My mango dropped to the ground. I snatched it back and scrambled to my feet, ducking her wide swings. “I’m going, I’m going.”

“Filthy ’Veg. Don’t you be bothering my customers.” She swept me down the walk like dust and shoved me into the street. “Don’t come back!”

Folks put extra steps between me and them as they passed. The soldiers didn’t like fuss, and trouble had a nasty way of sticking to other people like flung mud. Mama used to say the rock in the river never knows the misery of the rock in the sun, but I’d change places with that river rock. Under the water, the river rock had protection against a fancy League Tracker.

Who was now gone.

I turned a slow circle, but caught no glimpse of yellow and green silk behind bush, tree or corner. Hunger’ll play with your mind, but I didn’t think I’d imagined him.

I needed to be a river rock.

Slouching, I slipped into a wave of refugees who hadn’t seen me booted off and didn’t shy away. Home sounded like a good idea. If I stayed low, stayed quiet, maybe the fancy man would leave me alone.

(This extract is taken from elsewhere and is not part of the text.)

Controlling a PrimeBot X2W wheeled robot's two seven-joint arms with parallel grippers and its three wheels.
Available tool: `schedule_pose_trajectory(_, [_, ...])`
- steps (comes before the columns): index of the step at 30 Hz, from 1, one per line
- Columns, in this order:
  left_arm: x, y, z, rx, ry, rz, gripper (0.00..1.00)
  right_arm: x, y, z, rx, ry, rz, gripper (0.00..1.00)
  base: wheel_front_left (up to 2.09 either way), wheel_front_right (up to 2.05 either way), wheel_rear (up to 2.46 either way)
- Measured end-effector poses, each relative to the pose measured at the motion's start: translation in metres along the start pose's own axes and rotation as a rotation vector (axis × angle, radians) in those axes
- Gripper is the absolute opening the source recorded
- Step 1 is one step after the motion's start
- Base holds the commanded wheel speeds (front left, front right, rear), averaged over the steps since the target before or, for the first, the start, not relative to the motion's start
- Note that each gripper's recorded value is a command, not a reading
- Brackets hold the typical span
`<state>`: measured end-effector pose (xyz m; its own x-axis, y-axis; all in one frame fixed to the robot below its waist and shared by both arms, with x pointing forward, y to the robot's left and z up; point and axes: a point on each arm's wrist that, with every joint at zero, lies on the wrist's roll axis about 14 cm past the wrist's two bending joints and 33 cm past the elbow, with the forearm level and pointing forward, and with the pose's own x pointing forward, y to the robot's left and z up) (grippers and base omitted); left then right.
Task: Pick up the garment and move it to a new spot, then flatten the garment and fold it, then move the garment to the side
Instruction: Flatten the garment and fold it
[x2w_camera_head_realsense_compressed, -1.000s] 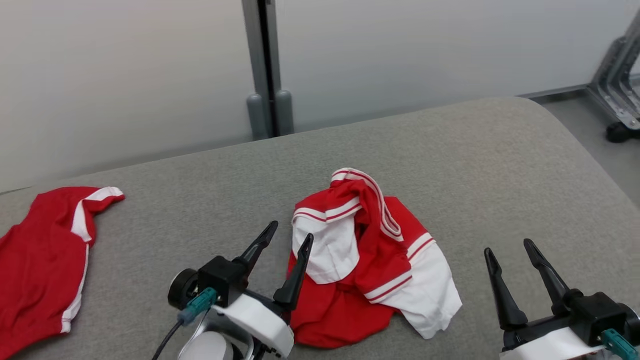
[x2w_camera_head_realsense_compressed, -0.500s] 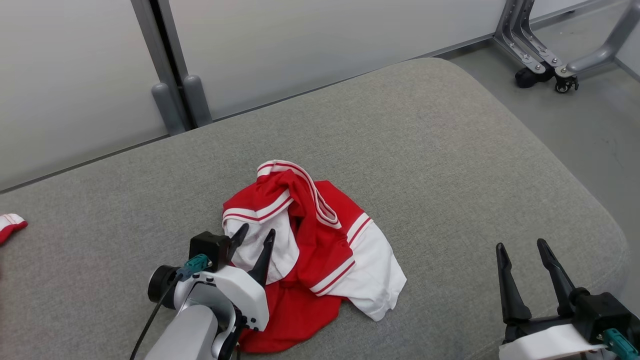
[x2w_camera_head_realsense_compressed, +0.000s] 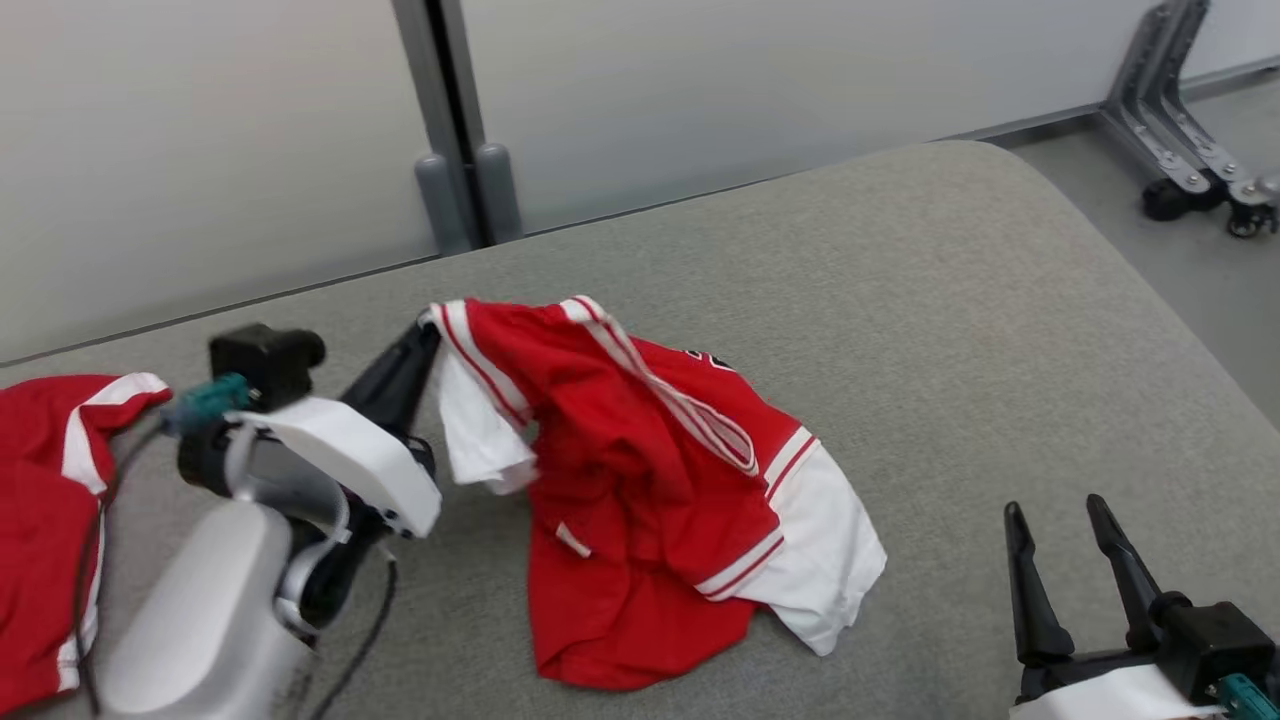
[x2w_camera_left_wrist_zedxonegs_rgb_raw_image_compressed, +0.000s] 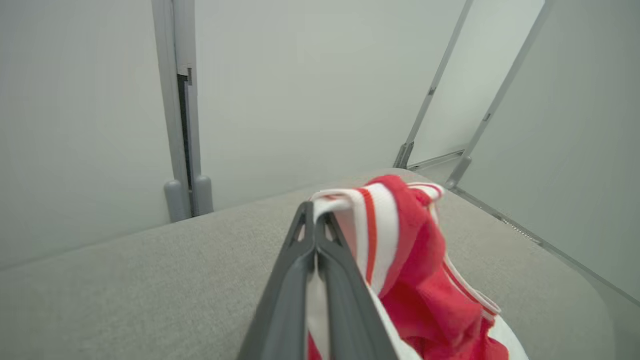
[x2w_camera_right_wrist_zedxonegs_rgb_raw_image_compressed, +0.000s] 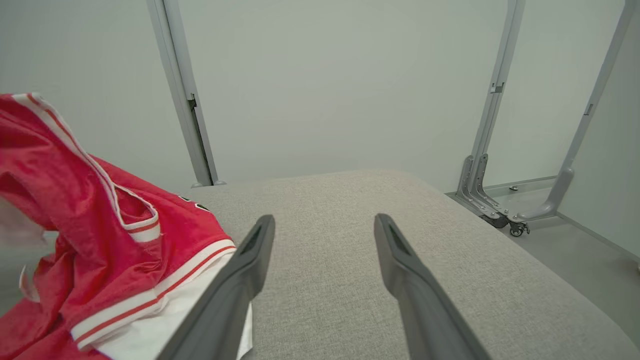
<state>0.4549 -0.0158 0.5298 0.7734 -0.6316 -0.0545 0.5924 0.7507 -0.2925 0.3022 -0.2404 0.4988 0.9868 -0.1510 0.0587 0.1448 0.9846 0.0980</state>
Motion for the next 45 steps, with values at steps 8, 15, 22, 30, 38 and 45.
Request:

Even a rock knew that was a foolish dream. Trackers didn’t let you go. They dragged you off in the middle of the night and no one ever saw you again. Made you heal the soldiers. Keep the rebellion alive. Fight the Duke. Chase him out of Geveg. Keep the pynvium in Geveg.

Hadn’t worked.

But I was useless to the League, and Geveg had no more soldiers to heal and fight. The League didn’t even know who I was. I rarely spoke to anyone there except Tali and she wouldn’t reveal me. How could—

I sucked in a breath. The north-gate guards. They knew me. They’d seen me run out earlier, scared as a scalded cat.

I ran the last block to Millie’s boarding house. It sat on the edge of Pond End Canal not far from where the chicken ranchers tossed their rubbish. The view wasn’t bad and the smell kept it cheap. I thumped up the creaky stairs to my room on the third floor.

My door was pegged shut.

Tears bubbled up a drop faster than the sobs. I was only a day late on my rent. Millie had never pegged me out for being a day late before.

“You have your board money?” Millie stood on the landing at the end of the hall, her skinny brown arms folded tight across her chest. The woman had ears to make a bat jealous.

“I will by this evening, I swear.”

She tossed her hands up and scoffed, then started back down the stairs. “I’ve got your gear. Come and get it before I sell it.”

“Millie, please, give me a few hours. I’ll pay soon as the boats come in.”

“I have three families wanting the room.”

“Please, I’m good for it, you know I am. I’ll pay double tomorrow.”

“Got folks willing to pay that now.” She shoved my clothes basket into my hands, then wiped her palms on her apron. White flour clouds puffed outward. “Go and stay with your sister in her fancy dorm room.”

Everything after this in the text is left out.